Sayang, Cinta, Kasih, Dear, Darl, Sweetheart, Love, Chagiya, Oppachagi, Batman, (panggilan couple ^^), sampai Hubby... Kusematkan panggilan-panggilan itu padanya, hanya kepadanya saja. Begitupun ia padaku. Kami bahkan jarang sekali langsung memanggil nama atau 'kamu', kecuali dalam guyonan, quotes, atau jika salah satu sedang merajuk. Paling sering kami saling memanggil 'Sayang' untuk yang lain. 'Yank' darinya untukku.
"Sayangku lagi apa?" | "Nonton aja aku, Yank."
"Met puasa ya, Yank!" | "Iya, Yang. Sayang juga, ya..."De el el. Yaa~ gitu-gitu, sih... ^///^
Kemudian tentang aktivitas, Chagiya dan aku sepakat untuk 'melaporkan' kegiatan masing-masing dalam sehari secara berkala. Bukan apa-apa, itu demi menghindarkan kekhawatiran dan asumsi negatif. Lebih baik membiarkan pasangan tahu apa yang sedang/akan/barusan kita kerjakan ketimbang membuatnya menebak-nebak apa yang kita lakukan ketika nggak bersamanya, kan? Apalagi bagi para pejuang LDR seperti kami ini. *tebar-tebar emot kisseu*
"Aku otw pulang, Yang." | "Iya, Sayangku ati2 di jalan, ya."
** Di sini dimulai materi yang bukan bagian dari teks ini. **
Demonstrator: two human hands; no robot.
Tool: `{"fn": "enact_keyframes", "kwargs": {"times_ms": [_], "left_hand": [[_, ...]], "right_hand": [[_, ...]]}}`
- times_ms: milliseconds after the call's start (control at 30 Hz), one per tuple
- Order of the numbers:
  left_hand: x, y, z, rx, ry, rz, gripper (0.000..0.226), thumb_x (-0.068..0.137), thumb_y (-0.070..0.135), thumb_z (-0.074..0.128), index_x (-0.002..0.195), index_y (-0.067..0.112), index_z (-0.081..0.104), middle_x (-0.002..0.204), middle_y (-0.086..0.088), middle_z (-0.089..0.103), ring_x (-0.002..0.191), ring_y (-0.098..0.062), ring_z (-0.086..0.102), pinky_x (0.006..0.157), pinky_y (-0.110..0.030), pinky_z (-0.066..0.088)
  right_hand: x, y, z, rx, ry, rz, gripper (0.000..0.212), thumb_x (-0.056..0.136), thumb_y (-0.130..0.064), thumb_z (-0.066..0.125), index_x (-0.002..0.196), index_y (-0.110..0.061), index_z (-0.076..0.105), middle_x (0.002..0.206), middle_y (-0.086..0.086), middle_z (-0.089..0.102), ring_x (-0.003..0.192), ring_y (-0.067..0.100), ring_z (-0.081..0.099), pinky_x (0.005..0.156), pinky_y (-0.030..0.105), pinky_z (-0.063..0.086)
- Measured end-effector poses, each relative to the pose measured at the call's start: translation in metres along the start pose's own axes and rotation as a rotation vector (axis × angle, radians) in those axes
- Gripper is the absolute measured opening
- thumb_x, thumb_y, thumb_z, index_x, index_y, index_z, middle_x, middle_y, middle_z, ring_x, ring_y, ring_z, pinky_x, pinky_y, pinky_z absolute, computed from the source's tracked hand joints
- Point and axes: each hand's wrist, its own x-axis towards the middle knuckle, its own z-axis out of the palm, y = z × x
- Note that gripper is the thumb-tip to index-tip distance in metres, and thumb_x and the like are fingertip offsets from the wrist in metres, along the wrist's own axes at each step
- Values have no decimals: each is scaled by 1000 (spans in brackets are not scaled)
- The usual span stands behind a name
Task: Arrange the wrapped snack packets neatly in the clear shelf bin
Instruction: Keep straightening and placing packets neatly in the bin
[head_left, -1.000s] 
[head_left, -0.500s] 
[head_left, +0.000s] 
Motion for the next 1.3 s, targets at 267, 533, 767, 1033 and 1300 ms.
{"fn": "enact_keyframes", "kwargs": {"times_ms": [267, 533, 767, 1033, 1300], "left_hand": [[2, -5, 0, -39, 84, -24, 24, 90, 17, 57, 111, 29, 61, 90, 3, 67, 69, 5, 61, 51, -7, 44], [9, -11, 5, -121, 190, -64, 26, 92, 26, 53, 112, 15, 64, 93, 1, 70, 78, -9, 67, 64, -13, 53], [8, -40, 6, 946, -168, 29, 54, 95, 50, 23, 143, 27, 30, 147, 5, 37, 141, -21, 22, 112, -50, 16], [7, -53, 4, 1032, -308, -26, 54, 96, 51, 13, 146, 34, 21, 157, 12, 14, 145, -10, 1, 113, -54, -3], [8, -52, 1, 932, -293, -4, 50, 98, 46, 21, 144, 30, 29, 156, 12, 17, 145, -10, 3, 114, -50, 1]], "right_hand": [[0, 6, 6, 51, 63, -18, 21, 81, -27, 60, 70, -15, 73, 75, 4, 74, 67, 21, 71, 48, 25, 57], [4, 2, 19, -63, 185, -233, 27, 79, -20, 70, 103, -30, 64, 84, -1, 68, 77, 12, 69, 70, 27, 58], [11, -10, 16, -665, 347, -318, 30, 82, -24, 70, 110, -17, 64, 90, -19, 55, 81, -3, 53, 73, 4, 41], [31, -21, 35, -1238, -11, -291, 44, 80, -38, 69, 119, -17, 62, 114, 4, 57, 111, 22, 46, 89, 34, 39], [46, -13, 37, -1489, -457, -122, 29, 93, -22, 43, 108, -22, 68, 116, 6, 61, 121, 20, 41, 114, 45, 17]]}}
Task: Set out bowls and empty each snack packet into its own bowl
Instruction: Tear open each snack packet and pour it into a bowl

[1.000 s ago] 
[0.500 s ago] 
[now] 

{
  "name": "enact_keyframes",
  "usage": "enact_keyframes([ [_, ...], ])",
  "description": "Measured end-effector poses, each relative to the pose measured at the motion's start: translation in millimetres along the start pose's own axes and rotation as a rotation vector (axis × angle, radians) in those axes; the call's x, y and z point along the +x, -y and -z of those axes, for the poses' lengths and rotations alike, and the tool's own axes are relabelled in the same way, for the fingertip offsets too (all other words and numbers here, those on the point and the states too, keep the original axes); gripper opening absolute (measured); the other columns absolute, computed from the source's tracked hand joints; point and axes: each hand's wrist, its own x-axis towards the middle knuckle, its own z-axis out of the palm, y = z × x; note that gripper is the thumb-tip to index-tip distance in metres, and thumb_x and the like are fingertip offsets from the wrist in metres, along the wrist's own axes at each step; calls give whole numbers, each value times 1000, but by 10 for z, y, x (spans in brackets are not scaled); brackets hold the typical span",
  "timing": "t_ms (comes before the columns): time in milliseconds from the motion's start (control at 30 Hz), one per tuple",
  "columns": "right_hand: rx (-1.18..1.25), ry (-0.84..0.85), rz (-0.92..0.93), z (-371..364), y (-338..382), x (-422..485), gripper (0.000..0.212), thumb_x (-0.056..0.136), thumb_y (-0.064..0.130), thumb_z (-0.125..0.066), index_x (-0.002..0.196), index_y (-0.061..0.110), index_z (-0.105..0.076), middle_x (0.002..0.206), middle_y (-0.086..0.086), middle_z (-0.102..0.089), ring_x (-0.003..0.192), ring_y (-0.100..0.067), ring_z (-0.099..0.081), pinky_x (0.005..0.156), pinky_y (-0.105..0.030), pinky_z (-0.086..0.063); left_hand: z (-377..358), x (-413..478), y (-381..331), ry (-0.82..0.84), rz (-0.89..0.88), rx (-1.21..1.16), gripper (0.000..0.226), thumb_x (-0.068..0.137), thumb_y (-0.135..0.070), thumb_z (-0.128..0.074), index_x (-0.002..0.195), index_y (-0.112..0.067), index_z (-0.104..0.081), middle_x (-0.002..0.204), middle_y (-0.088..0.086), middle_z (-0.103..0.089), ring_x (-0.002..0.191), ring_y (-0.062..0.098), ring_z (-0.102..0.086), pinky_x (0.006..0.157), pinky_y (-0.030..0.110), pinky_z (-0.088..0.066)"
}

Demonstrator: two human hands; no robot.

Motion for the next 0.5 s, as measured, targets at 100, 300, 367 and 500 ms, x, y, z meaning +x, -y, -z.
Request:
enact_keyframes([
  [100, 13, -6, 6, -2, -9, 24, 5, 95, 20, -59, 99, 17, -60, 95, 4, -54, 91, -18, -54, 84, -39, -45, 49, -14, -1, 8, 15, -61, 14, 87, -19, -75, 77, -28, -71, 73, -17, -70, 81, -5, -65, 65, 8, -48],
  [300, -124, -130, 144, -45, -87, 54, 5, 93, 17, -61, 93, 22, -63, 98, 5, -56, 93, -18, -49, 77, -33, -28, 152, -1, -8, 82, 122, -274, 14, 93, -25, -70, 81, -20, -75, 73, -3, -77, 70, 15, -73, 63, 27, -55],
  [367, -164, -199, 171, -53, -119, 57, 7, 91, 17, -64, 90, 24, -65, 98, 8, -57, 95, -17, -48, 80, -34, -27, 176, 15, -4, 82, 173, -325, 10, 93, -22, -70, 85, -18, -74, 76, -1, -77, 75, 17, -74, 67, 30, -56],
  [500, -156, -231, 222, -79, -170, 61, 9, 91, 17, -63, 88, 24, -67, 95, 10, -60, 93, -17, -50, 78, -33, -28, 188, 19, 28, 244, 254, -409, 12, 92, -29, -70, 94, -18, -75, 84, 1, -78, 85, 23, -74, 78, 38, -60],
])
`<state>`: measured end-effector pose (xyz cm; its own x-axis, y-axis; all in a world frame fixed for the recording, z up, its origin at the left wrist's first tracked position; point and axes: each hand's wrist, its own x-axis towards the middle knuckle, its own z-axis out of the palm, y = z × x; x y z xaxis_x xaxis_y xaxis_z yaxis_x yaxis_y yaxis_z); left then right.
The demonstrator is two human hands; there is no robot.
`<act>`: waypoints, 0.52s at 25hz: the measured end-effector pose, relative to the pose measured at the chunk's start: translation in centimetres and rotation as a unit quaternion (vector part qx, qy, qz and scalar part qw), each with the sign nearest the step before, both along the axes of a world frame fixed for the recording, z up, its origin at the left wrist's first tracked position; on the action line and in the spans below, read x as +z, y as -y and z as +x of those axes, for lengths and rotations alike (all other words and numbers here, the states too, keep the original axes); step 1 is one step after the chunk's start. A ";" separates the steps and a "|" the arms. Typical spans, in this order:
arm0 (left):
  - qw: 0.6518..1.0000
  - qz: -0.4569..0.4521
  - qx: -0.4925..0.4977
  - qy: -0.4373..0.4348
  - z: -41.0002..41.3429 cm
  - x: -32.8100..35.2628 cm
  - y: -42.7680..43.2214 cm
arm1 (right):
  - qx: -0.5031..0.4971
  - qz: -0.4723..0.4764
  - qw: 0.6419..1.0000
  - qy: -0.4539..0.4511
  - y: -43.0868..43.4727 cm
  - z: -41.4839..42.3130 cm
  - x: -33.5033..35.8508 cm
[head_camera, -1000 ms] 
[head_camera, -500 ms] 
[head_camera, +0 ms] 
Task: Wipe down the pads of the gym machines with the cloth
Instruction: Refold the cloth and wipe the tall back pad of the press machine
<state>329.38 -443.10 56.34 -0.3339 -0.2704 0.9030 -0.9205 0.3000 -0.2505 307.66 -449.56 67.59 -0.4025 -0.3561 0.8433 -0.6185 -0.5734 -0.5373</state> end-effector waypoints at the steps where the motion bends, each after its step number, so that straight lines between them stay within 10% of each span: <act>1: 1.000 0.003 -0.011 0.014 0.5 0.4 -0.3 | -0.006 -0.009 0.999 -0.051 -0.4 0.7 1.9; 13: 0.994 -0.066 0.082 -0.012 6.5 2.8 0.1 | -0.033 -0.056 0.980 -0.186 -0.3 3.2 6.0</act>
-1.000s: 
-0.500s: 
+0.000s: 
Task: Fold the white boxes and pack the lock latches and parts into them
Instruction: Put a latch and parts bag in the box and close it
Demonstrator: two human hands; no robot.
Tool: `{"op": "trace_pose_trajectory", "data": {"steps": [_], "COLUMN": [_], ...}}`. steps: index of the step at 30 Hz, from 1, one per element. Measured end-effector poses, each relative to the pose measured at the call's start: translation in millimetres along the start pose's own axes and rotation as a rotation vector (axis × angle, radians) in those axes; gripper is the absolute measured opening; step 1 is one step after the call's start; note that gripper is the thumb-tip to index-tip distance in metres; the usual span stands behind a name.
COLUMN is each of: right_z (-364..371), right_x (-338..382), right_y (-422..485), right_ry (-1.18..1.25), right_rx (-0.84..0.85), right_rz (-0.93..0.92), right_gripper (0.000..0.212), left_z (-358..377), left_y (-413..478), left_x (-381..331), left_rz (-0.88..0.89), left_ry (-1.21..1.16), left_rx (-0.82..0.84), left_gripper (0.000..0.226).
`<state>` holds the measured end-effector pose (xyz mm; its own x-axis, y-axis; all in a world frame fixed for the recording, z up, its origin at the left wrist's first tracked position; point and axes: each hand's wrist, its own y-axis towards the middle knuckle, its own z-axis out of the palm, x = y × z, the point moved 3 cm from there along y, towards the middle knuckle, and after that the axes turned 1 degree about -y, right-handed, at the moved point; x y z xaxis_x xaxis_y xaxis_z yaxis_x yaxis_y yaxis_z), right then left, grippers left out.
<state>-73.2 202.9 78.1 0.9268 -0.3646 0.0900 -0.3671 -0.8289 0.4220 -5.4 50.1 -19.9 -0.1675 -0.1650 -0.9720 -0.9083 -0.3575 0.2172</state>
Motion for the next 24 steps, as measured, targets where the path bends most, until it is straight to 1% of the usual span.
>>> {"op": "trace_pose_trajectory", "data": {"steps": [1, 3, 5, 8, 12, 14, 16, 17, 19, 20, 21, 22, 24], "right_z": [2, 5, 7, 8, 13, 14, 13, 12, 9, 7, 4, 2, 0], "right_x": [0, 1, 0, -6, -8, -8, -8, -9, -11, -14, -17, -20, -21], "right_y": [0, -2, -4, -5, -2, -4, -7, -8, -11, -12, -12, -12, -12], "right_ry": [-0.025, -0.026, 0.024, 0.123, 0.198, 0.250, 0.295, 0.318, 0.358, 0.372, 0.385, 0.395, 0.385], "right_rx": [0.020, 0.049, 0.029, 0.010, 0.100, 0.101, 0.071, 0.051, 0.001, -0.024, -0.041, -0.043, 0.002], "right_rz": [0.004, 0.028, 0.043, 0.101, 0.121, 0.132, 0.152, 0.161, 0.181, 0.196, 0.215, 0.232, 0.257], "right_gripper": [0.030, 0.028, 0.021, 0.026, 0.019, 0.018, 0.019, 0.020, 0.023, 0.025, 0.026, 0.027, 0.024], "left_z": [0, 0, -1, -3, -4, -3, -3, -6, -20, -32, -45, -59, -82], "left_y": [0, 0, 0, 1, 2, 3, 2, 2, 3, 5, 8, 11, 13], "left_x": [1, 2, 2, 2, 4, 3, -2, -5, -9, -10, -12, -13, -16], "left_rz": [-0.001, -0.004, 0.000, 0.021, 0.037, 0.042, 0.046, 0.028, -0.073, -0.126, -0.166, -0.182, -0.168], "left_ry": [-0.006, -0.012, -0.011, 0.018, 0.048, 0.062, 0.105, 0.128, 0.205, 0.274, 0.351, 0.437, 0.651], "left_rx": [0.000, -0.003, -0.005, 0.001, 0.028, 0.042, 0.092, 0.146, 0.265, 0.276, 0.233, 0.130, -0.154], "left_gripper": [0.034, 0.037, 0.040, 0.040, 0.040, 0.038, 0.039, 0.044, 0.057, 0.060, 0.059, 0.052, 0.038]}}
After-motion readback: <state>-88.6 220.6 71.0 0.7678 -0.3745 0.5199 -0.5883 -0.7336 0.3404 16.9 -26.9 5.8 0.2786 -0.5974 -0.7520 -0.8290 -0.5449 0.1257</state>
"Ini aku habis pergi mancing, Yank. Mau mandi dulu." | "Iya, good job, Sayang."
"Aku sudah balik Jumatan, Yank." | "Nggeh, Sayang... Aku habis ini juga sholat kok."Sederhana kan, sebetulnya? Aku (sangat)s}puka dan menikmati kebiasaan-kebiasaan kecil kami semacam itu. Saling bertukar "Oyasumi", "Met berbuka puasa", "Met tarawih", dan "Met-" yang lain-lain. Aku hobi menceritakan apa saja yang menurutku menarik dan membaginya dengan Chagi, lantas mendiskusikan hal tersebut -yang nggak jarang itu adalah sesuatu nggak penting- menertawakan, bercanda tentang hal itu, bahkan saling adu argumen. Bagi orang lain mungkin sepele, tapi se-nggak penting nggak pentingnya konversasi kami, aku tetap menghargainya, menikmatinya.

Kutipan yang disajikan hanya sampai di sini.